Microsoft MSDN Online Support Lead
This posting is provided "AS IS" with no warranties, and confers no rights.

Mar 28 '07 #12
Hi Steven,

Thanks for your information! I've modified my code and the situation seems
to be better than before. I'm still monitoring the performance and behavior
of my new style coding. I'll let you know if this solve my problem
eventually.

Regards,
James Wong

"Steven Cheng[MSFT]" <st*****@online.microsoft.com¼¶¼g©ó¶l¥ó·s»D:9s**** **********@TK2MSFTNGHUB02.phx.gbl...
Thanks for your reply james,

Regardingon the those managed GDI+ objects(such as Pen, Brush, Font ....),
you're recommended to dispose it rigth after you've finished using it (in
a
certain GDI+ function call such as DrawXXX).
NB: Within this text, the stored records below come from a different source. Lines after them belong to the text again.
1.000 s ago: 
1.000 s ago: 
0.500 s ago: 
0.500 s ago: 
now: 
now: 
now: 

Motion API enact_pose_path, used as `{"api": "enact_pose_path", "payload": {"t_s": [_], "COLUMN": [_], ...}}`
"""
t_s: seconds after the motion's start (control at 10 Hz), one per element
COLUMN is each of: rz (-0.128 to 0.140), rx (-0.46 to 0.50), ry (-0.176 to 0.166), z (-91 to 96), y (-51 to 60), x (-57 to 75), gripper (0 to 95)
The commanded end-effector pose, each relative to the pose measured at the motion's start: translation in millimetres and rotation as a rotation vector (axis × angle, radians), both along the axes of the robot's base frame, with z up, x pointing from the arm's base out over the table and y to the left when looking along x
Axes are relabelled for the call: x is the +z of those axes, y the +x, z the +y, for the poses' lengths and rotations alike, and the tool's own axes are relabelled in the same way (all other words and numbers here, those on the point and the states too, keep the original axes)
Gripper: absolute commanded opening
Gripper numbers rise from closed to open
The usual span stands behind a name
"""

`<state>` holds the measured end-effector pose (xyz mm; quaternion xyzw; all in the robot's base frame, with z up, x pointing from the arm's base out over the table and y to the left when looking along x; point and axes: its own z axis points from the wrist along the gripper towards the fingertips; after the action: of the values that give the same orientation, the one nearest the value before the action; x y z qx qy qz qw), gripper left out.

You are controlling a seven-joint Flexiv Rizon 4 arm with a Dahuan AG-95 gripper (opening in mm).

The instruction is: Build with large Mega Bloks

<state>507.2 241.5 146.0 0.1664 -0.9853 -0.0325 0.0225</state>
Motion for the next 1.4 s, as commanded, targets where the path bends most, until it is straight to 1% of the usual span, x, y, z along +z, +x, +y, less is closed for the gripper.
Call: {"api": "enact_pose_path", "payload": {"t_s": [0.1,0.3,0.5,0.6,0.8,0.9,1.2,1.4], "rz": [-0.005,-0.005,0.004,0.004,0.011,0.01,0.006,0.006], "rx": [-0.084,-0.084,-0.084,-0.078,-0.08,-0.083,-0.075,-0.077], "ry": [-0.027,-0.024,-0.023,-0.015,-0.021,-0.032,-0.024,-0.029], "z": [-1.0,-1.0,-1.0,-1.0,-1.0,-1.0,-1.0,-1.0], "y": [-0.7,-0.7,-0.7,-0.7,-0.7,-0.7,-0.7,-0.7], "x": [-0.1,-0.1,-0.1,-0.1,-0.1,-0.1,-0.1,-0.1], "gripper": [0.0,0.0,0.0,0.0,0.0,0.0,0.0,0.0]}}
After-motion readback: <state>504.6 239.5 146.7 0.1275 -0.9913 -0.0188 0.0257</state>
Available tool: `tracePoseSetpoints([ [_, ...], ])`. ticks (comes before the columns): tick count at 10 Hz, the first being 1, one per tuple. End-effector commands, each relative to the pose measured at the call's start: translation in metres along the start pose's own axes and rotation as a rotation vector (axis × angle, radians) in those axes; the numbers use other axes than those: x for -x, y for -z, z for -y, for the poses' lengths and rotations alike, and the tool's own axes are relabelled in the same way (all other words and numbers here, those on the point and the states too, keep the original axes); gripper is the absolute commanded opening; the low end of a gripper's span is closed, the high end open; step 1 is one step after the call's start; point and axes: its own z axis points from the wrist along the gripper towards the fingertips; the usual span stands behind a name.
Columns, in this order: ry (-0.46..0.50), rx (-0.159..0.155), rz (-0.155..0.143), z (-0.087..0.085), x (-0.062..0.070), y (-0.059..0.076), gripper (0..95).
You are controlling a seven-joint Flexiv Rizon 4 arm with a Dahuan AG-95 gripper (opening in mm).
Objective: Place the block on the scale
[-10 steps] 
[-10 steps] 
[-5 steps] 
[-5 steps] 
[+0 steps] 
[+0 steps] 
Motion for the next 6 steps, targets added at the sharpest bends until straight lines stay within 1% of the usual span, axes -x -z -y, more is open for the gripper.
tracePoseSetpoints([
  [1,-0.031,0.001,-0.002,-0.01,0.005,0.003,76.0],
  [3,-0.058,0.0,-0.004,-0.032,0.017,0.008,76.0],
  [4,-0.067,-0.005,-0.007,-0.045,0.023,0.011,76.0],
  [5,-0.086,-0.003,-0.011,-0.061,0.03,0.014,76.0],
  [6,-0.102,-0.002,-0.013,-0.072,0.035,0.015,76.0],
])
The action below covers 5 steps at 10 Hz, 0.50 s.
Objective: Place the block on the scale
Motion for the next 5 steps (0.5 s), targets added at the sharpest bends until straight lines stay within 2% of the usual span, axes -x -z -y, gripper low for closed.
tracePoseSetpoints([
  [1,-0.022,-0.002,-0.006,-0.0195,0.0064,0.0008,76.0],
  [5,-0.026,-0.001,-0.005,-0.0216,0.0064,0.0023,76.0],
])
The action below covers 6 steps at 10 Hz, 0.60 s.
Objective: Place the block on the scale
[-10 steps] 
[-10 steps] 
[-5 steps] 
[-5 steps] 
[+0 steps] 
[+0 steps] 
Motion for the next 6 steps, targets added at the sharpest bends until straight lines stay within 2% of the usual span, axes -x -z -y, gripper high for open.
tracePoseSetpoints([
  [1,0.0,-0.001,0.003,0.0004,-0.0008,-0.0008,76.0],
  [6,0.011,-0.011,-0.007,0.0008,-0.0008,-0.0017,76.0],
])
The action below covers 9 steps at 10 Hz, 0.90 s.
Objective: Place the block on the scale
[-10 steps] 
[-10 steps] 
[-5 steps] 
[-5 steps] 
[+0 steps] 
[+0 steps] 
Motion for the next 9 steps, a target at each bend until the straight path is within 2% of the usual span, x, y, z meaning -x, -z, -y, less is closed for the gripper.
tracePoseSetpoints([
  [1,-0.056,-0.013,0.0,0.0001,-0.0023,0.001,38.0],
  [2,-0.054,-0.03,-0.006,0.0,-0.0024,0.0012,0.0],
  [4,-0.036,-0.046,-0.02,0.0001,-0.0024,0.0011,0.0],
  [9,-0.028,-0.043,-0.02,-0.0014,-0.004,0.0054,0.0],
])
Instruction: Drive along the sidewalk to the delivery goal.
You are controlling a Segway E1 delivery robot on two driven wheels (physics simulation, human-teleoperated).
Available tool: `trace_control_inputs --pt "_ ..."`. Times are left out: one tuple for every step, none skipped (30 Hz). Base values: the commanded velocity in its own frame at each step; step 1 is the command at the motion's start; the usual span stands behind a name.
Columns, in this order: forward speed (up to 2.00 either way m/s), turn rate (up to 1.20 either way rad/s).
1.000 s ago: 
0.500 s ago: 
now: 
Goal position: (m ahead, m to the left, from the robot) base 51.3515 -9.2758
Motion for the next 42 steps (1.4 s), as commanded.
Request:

Generally, you can consider
put the object disposing code at the end of the certain function which
perform a GDI+ task.

In addition, here is a GDI+ FAQ article about when to dispose object:

#Disposing of GDI+ resources
http://www.bobpowell.net/disposing_of_resources.htm

and there are many other useful faq articles on GDI+ there:

http://www.bobpowell.net/faqmain.htm

Hope this also helps.

Sincerely,

Steven Cheng

Microsoft MSDN Online Support Lead
This posting is provided "AS IS" with no warranties, and confers no
rights.

Mar 29 '07 #13
Hi James,

Glad that you've got progress on this.

Sure, if there is anything else we can help, please feel free to post here.

Sincerely,

Steven Cheng

Microsoft MSDN Online Support Lead
This posting is provided "AS IS" with no warranties, and confers no rights.

Mar 30 '07 #14
Hi James,

Have you resolved the issue or still anything need our help?

Sincerely,

Steven Cheng

Microsoft MSDN Online Support Lead
This posting is provided "AS IS" with no warranties, and confers no rights.